**What is required:** Look below for the line containing "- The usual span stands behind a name"; from there, print each line exactly up to and including the line containing "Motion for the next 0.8", and stop.

*****

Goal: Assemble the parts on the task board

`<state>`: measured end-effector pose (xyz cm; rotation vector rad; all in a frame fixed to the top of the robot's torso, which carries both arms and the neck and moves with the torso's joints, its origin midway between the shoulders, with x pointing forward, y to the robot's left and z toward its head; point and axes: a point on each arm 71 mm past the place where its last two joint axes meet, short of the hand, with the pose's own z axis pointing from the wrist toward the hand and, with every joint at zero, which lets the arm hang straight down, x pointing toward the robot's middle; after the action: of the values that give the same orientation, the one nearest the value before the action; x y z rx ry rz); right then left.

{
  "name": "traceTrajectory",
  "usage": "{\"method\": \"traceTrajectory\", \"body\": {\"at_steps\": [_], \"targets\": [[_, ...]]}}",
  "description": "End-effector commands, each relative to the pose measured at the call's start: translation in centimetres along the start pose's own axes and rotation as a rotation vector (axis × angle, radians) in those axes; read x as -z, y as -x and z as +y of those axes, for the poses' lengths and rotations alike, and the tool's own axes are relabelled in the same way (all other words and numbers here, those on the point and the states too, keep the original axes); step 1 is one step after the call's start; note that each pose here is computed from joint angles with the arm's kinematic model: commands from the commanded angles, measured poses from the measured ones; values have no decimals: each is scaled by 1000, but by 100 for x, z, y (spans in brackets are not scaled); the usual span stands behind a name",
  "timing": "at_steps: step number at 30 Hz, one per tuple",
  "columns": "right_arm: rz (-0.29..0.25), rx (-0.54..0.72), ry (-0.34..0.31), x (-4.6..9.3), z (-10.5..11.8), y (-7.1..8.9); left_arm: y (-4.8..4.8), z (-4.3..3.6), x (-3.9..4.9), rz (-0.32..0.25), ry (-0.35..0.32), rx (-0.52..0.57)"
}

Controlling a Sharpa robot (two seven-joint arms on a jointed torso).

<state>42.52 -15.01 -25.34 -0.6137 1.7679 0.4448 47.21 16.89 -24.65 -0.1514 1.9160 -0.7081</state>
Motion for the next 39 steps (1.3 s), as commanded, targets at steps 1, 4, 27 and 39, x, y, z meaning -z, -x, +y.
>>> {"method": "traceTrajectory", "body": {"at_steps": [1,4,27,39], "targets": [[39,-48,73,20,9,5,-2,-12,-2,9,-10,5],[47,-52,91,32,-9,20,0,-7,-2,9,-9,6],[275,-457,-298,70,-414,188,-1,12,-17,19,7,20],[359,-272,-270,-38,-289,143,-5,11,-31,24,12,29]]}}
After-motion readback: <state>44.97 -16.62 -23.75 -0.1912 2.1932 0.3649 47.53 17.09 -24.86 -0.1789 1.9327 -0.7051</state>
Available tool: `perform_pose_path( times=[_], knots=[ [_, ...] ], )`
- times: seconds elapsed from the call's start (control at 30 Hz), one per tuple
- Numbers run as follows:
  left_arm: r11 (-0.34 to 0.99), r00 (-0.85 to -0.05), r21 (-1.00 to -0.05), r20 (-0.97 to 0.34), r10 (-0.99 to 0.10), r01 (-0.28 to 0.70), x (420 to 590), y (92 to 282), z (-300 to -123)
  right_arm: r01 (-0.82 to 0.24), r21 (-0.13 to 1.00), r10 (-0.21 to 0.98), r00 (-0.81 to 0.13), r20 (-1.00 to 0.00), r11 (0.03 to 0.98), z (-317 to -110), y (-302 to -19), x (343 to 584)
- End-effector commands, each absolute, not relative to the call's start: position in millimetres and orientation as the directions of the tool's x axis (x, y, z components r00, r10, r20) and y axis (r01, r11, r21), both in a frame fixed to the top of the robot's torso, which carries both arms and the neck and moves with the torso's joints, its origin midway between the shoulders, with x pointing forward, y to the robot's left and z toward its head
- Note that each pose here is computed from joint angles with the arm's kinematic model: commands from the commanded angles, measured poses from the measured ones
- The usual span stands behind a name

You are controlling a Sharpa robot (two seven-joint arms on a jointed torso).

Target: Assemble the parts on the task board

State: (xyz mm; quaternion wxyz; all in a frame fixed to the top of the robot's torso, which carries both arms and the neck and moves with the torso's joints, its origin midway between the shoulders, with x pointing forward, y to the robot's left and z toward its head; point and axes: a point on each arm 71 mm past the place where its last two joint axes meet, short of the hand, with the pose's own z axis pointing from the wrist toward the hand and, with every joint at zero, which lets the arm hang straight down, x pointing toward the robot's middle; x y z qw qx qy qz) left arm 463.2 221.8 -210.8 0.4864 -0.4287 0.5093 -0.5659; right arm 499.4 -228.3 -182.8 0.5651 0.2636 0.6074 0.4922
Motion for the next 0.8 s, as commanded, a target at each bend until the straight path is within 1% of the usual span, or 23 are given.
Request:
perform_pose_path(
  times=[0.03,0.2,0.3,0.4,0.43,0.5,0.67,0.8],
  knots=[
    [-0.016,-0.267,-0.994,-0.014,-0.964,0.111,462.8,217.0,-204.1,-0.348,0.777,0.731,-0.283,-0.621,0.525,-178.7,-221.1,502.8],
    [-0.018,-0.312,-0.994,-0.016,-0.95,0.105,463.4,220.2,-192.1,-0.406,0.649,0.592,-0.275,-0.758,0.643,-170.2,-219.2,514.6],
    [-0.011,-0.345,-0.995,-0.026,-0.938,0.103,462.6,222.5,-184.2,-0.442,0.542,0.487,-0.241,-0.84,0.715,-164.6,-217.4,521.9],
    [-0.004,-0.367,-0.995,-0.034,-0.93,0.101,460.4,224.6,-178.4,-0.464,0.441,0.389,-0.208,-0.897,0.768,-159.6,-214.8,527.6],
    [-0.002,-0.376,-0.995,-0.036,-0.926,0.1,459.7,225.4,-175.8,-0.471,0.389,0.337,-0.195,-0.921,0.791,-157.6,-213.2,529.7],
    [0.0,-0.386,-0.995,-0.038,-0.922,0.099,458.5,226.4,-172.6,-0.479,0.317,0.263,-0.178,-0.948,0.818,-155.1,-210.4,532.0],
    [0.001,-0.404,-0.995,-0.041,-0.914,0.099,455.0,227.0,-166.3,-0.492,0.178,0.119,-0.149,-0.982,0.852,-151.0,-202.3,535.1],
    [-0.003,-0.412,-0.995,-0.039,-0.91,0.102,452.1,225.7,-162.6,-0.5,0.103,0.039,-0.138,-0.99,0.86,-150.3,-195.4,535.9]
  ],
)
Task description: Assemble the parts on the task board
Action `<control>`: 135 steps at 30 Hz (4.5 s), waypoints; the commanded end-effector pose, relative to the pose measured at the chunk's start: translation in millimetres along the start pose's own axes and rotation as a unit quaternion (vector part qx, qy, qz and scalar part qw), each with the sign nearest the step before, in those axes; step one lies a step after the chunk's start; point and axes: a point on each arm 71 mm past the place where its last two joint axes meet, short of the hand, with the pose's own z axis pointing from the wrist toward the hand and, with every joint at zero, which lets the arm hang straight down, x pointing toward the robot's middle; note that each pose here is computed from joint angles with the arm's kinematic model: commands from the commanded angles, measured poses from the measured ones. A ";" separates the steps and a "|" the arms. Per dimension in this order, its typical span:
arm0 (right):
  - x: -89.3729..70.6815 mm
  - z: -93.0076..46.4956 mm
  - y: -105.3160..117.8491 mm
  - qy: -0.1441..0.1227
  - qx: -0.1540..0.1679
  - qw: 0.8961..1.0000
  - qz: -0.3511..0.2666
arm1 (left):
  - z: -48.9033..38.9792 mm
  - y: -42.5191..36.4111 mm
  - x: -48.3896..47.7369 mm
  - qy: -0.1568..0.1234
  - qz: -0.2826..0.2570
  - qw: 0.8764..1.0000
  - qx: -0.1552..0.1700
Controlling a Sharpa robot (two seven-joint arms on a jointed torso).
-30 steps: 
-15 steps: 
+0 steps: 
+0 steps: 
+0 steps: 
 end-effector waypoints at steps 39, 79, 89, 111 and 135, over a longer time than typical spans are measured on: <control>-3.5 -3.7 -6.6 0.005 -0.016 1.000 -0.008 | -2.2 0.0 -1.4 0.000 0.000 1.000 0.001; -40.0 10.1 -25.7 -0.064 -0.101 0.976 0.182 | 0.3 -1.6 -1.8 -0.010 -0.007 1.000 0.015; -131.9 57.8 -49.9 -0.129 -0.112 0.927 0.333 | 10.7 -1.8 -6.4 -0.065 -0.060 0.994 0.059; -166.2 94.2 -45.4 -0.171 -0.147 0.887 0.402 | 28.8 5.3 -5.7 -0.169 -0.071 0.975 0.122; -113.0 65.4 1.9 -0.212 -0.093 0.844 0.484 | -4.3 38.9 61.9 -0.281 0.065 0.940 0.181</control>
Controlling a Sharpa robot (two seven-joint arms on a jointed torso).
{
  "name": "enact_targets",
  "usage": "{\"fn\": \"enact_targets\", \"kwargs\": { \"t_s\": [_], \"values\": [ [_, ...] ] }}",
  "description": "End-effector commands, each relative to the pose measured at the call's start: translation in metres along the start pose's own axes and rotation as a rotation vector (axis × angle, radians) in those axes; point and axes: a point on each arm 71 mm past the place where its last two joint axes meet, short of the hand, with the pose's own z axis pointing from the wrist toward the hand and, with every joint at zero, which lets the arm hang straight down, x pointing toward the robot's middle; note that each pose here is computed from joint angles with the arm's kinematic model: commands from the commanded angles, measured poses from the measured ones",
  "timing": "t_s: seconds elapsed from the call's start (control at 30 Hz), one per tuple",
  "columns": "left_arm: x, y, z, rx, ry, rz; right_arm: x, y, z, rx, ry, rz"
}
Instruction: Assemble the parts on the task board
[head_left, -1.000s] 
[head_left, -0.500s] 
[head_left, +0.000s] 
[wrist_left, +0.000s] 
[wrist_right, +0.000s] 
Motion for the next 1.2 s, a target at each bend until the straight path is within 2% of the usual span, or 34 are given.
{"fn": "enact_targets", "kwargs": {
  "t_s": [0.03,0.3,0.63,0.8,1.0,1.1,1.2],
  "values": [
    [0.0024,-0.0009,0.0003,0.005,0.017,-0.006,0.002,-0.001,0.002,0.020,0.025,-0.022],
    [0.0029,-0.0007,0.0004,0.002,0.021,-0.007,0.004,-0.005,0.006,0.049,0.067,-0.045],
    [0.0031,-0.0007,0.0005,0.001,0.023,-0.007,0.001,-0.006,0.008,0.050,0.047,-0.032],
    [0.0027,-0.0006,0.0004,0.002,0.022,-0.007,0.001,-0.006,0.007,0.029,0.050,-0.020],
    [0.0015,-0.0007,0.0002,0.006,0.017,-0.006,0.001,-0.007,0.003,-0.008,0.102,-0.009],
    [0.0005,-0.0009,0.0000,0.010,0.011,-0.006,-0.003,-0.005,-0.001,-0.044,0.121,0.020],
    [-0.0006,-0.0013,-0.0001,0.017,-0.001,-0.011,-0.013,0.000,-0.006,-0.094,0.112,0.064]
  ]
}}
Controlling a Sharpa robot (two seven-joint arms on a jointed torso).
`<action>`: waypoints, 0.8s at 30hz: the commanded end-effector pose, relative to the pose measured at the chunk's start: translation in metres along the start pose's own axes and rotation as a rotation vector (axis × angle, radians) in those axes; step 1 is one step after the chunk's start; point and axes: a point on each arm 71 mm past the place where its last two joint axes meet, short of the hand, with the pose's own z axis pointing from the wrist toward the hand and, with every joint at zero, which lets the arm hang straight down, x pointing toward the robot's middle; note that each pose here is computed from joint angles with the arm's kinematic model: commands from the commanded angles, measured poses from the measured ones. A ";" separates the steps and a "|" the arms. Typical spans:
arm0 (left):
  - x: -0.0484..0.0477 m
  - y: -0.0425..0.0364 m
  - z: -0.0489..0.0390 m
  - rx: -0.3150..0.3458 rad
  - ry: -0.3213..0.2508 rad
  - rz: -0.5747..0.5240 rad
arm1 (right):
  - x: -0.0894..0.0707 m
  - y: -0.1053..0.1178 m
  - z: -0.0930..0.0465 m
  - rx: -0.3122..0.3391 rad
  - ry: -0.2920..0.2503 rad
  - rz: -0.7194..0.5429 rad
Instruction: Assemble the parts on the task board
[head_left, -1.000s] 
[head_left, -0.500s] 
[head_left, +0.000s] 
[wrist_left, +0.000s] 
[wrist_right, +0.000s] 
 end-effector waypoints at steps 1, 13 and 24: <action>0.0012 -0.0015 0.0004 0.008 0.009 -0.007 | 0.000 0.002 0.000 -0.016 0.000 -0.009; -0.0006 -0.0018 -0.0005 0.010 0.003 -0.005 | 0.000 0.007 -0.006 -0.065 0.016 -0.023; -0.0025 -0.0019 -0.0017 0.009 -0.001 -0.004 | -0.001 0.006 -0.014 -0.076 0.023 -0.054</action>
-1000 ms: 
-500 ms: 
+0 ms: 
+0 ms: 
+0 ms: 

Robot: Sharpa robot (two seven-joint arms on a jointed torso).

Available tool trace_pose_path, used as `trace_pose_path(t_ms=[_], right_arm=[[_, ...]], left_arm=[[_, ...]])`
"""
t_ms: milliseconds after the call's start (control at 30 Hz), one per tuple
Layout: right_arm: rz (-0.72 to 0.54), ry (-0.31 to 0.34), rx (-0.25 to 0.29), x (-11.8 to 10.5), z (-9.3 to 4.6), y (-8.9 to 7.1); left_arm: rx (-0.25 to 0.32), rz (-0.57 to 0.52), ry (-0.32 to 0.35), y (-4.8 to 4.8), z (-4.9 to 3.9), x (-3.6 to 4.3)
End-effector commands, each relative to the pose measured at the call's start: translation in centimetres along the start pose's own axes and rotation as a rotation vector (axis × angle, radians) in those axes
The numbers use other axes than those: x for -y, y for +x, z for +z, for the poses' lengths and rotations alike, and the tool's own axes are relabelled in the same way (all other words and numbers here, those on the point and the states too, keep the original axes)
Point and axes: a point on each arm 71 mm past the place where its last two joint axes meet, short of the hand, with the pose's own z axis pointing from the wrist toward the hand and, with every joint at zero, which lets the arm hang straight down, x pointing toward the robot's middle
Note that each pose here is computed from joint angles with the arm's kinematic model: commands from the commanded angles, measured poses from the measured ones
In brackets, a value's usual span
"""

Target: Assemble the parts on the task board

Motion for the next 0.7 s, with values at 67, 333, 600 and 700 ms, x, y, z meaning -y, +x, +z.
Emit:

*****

**Result for this task:**
- The usual span stands behind a name

You are controlling a Sharpa robot (two seven-joint arms on a jointed torso).

Target: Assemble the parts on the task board

State: (xyz mm; quaternion wxyz; all in a frame fixed to the top of the robot's torso, which carries both arms and the neck and moves with the torso's joints, its origin midway between the shoulders, with x pointing forward, y to the robot's left and z toward its head; point and axes: a point on each arm 71 mm past the place where its last two joint axes meet, short of the hand, with the pose's own z axis pointing from the wrist toward the hand and, with every joint at zero, which lets the arm hang straight down, x pointing toward the robot's middle; x y z qw qx qy qz) left arm 463.2 221.8 -210.8 0.4864 -0.4287 0.5093 -0.5659; right arm 499.4 -228.3 -182.8 0.5651 0.2636 0.6074 0.4922
Motion for the next 0.8 s, as commanded, a target at each bend until the straight path is within 1% of the usual span, or 23 are given.

Nothing else remains for this exercise.